Боярыня Зинаида сидела в передней хоромине. Голова ее была повязана черным платком и сама вся в черном. Две девки разбирали на лавке пряжу. Одна — Незлоба подняла глаза, посмотрела строго, точно ничего и не было только что, и уткнулась в пряжу.

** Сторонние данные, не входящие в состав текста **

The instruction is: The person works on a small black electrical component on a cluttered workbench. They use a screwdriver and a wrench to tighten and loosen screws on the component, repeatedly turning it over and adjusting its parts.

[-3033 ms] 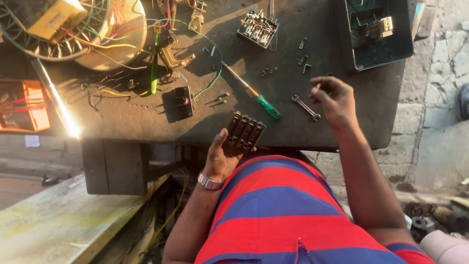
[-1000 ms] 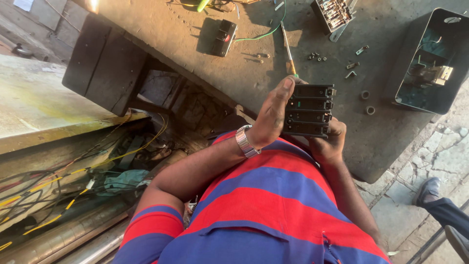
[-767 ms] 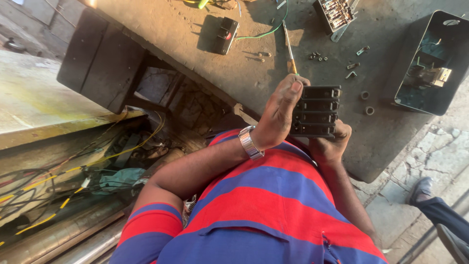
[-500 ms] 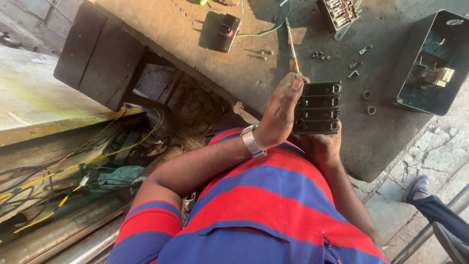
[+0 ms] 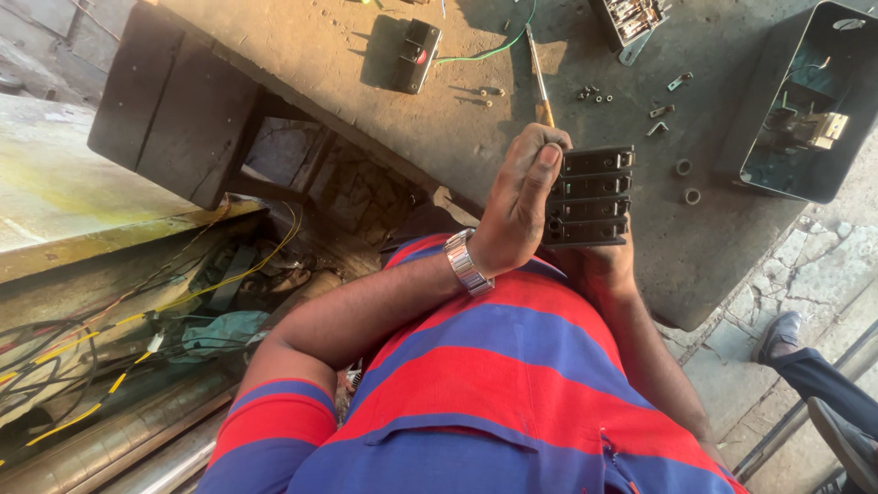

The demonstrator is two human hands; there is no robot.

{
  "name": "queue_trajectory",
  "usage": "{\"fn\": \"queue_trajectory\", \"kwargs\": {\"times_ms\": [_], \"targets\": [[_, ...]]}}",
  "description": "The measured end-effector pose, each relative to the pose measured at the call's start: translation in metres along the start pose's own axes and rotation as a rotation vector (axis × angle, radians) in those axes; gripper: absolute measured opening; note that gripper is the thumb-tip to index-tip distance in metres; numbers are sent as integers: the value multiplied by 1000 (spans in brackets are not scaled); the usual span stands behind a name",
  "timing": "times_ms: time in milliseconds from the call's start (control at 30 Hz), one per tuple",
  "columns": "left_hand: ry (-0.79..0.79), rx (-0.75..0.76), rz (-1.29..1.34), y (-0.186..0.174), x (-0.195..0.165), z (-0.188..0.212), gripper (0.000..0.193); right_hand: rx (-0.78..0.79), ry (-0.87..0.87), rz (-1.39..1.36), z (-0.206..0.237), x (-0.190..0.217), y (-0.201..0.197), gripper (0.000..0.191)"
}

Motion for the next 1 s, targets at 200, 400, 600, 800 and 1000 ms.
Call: {"fn": "queue_trajectory", "kwargs": {"times_ms": [200,400,600,800,1000], "targets": [[18,-15,-42,2,-1,0,34,31,-109,85,-3,0,-4,41],[42,-2,-94,3,0,-1,35,26,16,7,-3,2,-1,52],[-24,-9,1,4,2,1,34,41,68,-19,-4,10,9,53],[-84,-41,73,4,9,1,36,3,19,20,-1,6,6,47],[-107,-85,115,4,13,2,37,42,-114,61,-3,-5,-10,41]]}}
Point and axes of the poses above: each hand's wrist, its own z-axis away from the middle knuckle, its own y-axis out of the palm, x = y × z, the point moved 1 cm from there along -z, towards the middle knuckle, and after that the axes turned 14 degrees about z, right-handed, at the moved point
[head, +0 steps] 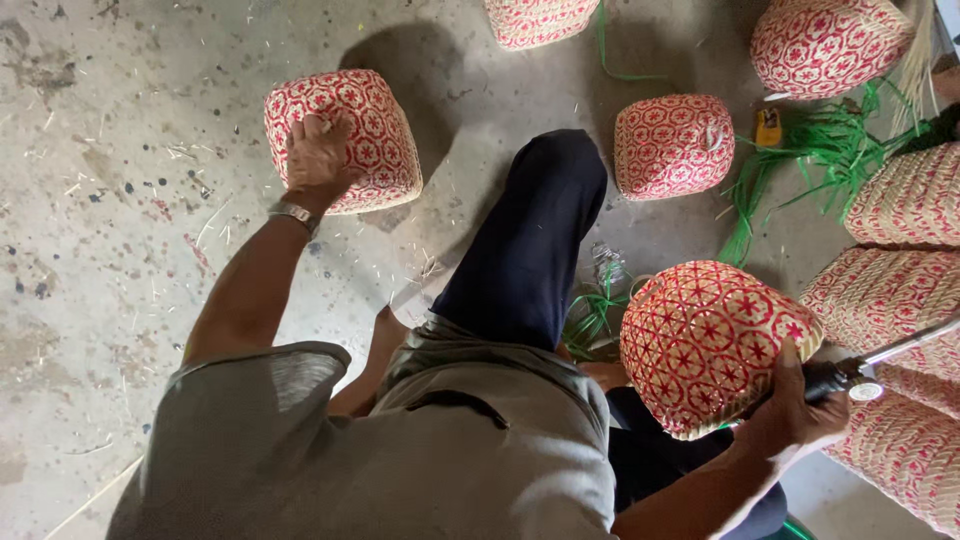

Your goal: The person uses a handheld blowtorch to apply flame to the surface of small patterned woven baskets. They rotate each basket to treat different sides, then place it on the floor and pick up the next one. The process is repeated for several baskets.

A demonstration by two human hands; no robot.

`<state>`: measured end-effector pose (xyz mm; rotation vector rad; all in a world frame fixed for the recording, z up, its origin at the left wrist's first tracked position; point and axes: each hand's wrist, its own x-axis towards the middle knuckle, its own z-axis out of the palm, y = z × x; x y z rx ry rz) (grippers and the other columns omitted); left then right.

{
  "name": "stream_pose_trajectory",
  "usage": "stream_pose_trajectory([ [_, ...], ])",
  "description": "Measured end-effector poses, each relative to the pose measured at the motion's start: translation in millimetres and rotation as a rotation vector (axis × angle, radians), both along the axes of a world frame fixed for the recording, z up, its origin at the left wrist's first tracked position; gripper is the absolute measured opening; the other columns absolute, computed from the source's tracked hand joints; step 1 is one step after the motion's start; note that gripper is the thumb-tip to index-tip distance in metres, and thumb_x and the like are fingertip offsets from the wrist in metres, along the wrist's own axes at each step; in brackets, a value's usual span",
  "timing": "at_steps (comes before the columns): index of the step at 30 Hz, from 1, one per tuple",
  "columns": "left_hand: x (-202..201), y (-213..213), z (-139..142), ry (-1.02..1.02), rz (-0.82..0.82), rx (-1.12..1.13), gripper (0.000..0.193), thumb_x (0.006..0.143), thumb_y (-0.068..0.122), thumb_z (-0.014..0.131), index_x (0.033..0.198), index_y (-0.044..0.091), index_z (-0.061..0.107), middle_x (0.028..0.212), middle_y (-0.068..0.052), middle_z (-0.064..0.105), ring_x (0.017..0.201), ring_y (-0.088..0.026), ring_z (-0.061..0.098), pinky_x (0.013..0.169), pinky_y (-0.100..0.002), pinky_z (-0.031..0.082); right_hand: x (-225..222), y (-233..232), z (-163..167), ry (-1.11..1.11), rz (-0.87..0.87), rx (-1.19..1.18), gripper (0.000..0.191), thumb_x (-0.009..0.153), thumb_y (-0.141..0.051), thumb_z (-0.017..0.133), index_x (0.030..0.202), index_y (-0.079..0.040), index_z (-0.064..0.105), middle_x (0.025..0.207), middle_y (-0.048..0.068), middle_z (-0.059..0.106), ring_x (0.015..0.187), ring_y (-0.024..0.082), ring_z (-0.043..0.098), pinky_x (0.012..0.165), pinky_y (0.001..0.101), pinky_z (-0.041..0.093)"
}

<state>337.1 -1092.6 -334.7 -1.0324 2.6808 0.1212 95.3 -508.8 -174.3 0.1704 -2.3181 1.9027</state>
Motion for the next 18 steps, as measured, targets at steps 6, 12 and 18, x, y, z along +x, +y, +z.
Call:
stream_pose_trajectory([
  [6, 6, 34, -29, 0.062, 0.003, -0.122, 0.112, 0.077, 0.054, 0.087, 0.167, 0.015, 0.034, 0.133, -0.022, 0.049, 0.125, -0.039, 0.046, 0.115, -0.058, 0.034, 7, 10, 2, 0.011, -0.019, 0.104, 0.016, 0.099, -0.008, 0.085, 0.095, -0.002, 0.071, 0.080, -0.001, 0.062, 0.066, 0.008, 0.048, 0.067, 0.0236, 0.038],
  [12, -29, 68, 11, 0.180, -0.023, -0.337, 0.090, 0.069, 0.053, 0.083, 0.142, 0.012, 0.050, 0.148, -0.031, 0.035, 0.143, -0.060, 0.031, 0.111, -0.075, 0.024, -1, 26, 17, -0.024, -0.037, 0.255, 0.022, 0.098, -0.012, 0.083, 0.083, -0.006, 0.068, 0.077, -0.005, 0.059, 0.066, 0.006, 0.048, 0.062, 0.0240, 0.038],
  [18, -114, 193, 88, 1.004, -0.294, 0.293, 0.046, 0.105, 0.028, 0.073, 0.143, 0.005, 0.060, 0.131, -0.018, 0.065, 0.120, -0.035, 0.063, 0.104, -0.048, 0.054, 14, 24, 29, -0.033, -0.089, 0.094, 0.023, 0.094, -0.004, 0.082, 0.084, -0.008, 0.063, 0.077, -0.007, 0.057, 0.066, 0.004, 0.046, 0.062, 0.0226, 0.036],
])
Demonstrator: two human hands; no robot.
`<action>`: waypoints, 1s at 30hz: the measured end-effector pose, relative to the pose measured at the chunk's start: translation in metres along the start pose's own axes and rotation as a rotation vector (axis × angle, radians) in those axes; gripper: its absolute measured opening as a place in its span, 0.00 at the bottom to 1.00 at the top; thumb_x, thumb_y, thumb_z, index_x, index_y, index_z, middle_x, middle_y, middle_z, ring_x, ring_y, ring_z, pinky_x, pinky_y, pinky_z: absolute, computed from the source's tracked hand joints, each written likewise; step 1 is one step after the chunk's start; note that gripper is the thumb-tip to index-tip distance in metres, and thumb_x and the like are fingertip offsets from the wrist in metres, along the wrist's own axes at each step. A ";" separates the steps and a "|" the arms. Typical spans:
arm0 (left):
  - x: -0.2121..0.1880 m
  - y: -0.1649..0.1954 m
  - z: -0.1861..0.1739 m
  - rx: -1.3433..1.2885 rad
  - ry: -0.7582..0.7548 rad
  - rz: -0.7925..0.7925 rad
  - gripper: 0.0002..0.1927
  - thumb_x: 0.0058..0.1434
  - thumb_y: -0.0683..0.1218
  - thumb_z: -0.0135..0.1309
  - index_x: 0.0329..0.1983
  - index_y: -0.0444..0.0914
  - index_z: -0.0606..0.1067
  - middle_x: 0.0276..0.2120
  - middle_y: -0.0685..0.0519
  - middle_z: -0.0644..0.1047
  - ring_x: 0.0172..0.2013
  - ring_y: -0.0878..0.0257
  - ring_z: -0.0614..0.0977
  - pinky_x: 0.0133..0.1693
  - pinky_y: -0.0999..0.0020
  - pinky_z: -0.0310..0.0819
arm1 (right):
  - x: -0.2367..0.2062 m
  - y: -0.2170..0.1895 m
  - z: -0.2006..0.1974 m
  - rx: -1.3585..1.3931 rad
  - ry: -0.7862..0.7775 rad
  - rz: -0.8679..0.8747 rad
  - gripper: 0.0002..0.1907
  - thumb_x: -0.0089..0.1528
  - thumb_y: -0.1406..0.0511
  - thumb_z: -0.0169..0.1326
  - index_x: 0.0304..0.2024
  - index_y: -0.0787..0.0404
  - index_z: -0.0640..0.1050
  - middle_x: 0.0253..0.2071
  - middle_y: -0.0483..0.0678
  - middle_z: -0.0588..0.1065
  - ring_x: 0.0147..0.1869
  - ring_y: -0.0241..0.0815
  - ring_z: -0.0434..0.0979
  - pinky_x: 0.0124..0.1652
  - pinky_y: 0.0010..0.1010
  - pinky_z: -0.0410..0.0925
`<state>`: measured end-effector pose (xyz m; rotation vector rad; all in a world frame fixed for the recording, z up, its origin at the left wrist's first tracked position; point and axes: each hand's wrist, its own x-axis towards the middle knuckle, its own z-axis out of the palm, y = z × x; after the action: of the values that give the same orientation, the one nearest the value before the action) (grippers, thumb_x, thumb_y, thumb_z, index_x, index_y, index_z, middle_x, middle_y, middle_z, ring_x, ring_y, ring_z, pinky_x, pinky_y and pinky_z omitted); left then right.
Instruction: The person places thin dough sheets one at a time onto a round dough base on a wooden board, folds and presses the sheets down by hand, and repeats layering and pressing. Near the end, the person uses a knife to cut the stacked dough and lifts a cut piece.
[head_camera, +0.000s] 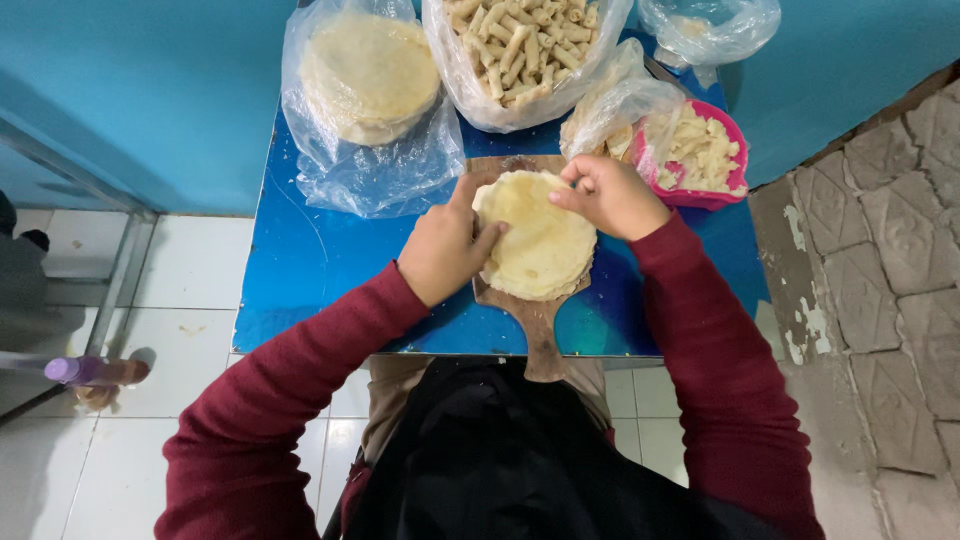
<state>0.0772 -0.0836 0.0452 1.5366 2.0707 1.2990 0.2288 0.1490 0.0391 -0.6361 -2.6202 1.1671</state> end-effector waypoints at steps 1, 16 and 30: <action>0.000 0.002 -0.001 0.117 -0.003 -0.007 0.25 0.64 0.49 0.58 0.59 0.35 0.65 0.24 0.44 0.78 0.27 0.44 0.81 0.29 0.50 0.74 | -0.001 -0.003 0.000 -0.012 0.014 0.009 0.13 0.62 0.61 0.64 0.39 0.61 0.76 0.21 0.40 0.70 0.24 0.27 0.63 0.24 0.26 0.58; 0.014 -0.026 0.029 0.624 -0.183 0.522 0.37 0.67 0.62 0.46 0.73 0.38 0.60 0.73 0.40 0.58 0.73 0.44 0.54 0.62 0.30 0.54 | -0.088 -0.070 0.007 -0.284 0.019 -0.523 0.12 0.57 0.64 0.65 0.41 0.61 0.79 0.41 0.49 0.77 0.47 0.51 0.76 0.46 0.38 0.69; 0.039 -0.054 0.005 0.250 -0.074 0.406 0.28 0.70 0.44 0.48 0.74 0.40 0.65 0.71 0.35 0.65 0.71 0.34 0.65 0.66 0.47 0.60 | -0.094 -0.055 0.016 -0.246 0.066 -0.494 0.04 0.60 0.69 0.60 0.37 0.60 0.81 0.38 0.47 0.77 0.46 0.49 0.74 0.46 0.36 0.67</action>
<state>0.0304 -0.0494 0.0121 2.1690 2.0031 1.1076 0.2897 0.0626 0.0683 -0.0444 -2.6615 0.6736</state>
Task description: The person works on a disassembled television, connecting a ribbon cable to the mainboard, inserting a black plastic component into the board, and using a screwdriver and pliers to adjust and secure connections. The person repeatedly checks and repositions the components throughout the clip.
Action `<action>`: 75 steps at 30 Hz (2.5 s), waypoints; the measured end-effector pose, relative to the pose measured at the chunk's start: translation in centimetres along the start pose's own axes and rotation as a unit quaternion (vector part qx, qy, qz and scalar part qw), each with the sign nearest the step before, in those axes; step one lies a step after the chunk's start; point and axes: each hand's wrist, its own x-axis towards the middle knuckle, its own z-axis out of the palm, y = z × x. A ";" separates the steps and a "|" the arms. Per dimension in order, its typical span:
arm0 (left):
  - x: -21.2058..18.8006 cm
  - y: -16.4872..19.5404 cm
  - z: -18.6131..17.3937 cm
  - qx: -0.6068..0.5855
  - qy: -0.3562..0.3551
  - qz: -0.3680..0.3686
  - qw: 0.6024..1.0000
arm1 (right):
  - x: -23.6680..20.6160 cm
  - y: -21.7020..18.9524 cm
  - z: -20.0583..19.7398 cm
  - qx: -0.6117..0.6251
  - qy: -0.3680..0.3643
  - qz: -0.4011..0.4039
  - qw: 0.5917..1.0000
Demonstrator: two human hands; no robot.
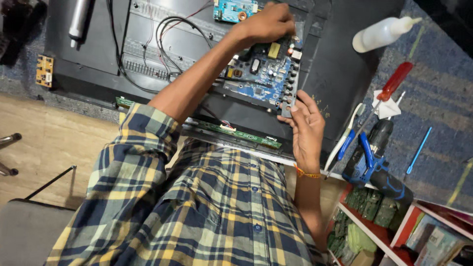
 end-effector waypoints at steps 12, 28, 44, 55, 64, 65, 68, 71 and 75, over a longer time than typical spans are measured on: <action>1.2 1.1 -4.9 -0.073 -0.022 -0.094 0.993 | -0.2 0.3 0.8 -0.062 0.016 -0.027 0.998; -2.7 0.1 -5.5 0.217 -0.026 0.038 0.975 | -0.2 0.6 0.7 -0.062 0.029 -0.038 0.997; -3.2 -1.4 -6.2 -0.050 -0.107 -0.046 0.992 | -0.7 0.1 0.9 -0.071 0.031 -0.047 0.996; -4.1 4.2 -2.0 0.300 0.083 0.086 0.946 | -0.5 1.2 0.2 -0.091 0.049 -0.048 0.994; -3.7 4.3 1.6 0.233 0.087 0.111 0.962 | -0.6 2.1 0.1 -0.166 0.063 -0.091 0.980; -3.7 3.9 1.6 0.216 0.090 0.113 0.966 | -0.6 2.0 0.1 -0.184 0.069 -0.092 0.976; -3.5 3.1 1.6 0.161 0.074 0.085 0.980 | -0.7 1.9 0.4 -0.225 0.080 -0.113 0.964; -3.5 2.8 1.7 0.166 0.085 0.102 0.977 | -0.9 1.8 0.6 -0.220 0.079 -0.111 0.966; -3.6 2.7 1.6 0.159 0.081 0.106 0.978 | -1.1 1.6 0.6 -0.209 0.059 -0.102 0.971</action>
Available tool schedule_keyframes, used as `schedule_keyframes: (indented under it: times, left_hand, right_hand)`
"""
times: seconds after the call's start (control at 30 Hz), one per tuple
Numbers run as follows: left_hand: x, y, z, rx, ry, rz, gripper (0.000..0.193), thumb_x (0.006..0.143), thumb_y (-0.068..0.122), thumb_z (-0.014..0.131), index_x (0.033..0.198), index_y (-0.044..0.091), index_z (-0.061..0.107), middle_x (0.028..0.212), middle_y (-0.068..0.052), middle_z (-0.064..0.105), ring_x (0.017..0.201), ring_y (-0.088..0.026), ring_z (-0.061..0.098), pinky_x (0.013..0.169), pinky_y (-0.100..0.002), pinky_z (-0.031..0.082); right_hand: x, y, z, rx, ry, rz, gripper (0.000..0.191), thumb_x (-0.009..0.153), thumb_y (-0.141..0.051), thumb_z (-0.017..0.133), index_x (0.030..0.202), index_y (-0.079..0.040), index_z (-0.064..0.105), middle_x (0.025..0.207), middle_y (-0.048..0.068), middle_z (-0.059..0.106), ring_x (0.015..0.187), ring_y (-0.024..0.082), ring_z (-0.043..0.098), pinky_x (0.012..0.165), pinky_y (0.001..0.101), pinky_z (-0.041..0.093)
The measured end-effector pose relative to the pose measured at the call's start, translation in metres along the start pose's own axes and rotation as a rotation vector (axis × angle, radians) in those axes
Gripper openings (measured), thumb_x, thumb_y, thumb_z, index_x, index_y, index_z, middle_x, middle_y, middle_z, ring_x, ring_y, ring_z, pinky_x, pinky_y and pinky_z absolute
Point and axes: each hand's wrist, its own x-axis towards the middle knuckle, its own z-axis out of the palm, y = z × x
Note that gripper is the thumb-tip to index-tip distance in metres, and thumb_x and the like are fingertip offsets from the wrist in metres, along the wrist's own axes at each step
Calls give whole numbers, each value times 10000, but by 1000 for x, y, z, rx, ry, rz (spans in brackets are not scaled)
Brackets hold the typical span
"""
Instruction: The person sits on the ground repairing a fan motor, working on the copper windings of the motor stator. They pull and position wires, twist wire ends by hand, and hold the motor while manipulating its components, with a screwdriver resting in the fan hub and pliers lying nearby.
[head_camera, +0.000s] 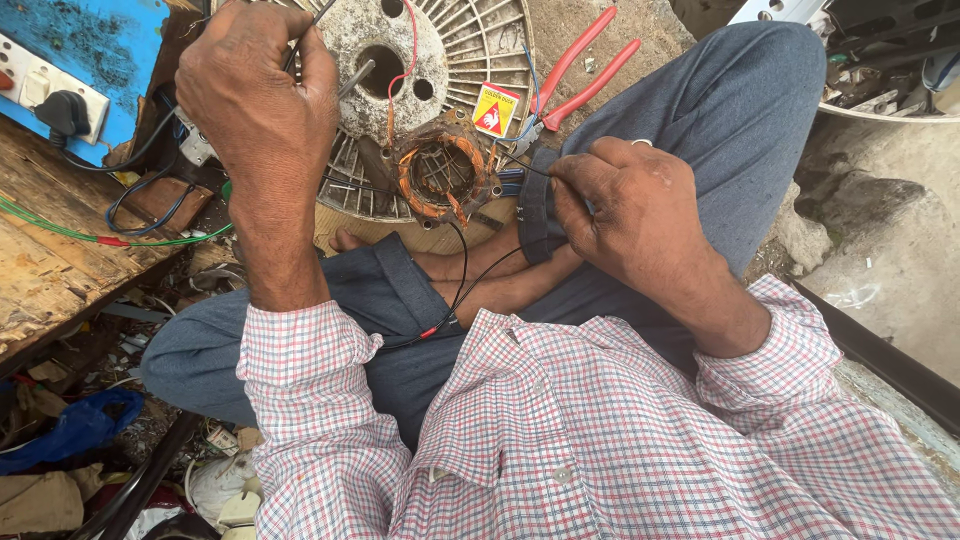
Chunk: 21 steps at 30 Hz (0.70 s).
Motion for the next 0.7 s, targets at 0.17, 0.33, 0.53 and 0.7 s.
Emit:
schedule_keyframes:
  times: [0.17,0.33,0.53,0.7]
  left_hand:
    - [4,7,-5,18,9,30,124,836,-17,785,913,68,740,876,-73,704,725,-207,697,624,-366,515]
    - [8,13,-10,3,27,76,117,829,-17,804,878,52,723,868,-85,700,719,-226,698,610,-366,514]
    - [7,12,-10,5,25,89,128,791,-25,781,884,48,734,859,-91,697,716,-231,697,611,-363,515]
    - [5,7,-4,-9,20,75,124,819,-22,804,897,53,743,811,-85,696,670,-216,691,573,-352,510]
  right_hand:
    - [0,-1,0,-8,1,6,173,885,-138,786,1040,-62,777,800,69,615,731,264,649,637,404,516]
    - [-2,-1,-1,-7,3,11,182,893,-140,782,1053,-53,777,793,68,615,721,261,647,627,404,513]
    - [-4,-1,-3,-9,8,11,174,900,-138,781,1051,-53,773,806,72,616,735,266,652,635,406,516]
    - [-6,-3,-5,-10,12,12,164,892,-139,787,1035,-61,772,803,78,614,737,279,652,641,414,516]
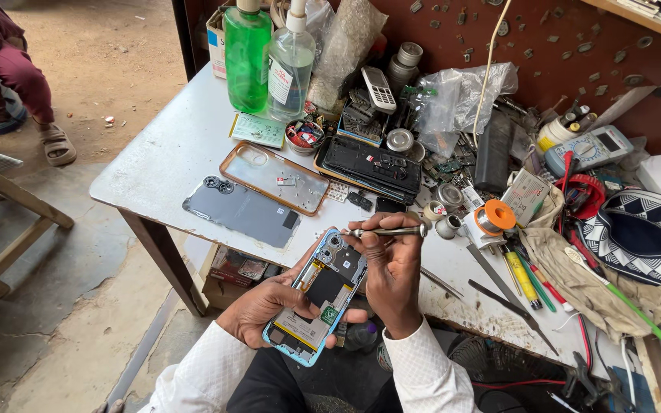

Ждан поклонился боярыне-хозяйке, пересказал, что велел сказать Захарий. Боярыня запричитала и заохала:
— Охти мне, многогрешной, из памяти вон, что покойного боярина Логина ангела день не за горами.
Велела кликнуть ключника. Вошел старичонок, впускавший Ждана. Боярыня Зинаида наказала ему завтра с утра отвезти в обитель бочку муки и меру толокна.
В сенях, когда Ждан уходил, догнала его Незлоба, блеснула синими глазами, будто нечаянно толкнула локтем, зарумянилась нежно.
Ждан перешел через мост. Ворота на дворе князя Ивана по-прежнему были распахнуты. Ко двору со всех концов тянулись посадские люди, волокли жареное и вареное, жбаны пива и меда, — давать пир московским ратным.
Был канун Иванова дня и дня Купалы. Монахи отстояли вечерню, перекусили редьки с луком, расползлись по келейкам подремать, пока игумен Дионисий не поднимет ко всенощной.
Ждан дожидался, пока в поварне не поспеют хлебы. Вытащив хлебы из печи, присел на крылечке. Солнце, догорая, золотило верхушки елей, подступивших вплотную к обительскому тыну, где-то в бору постукивал дятел, жалобно попискивала какая-то пичужка. Тянуло вечерней лесной сыростью. От тишины и одинокого попискивания птицы у Ждана защемило сердце. Подумал о том, что сегодня канун Купалы, вспомнил, как праздновали купальскую ночь в Суходреве. Отец дважды брал его на купальские игрища.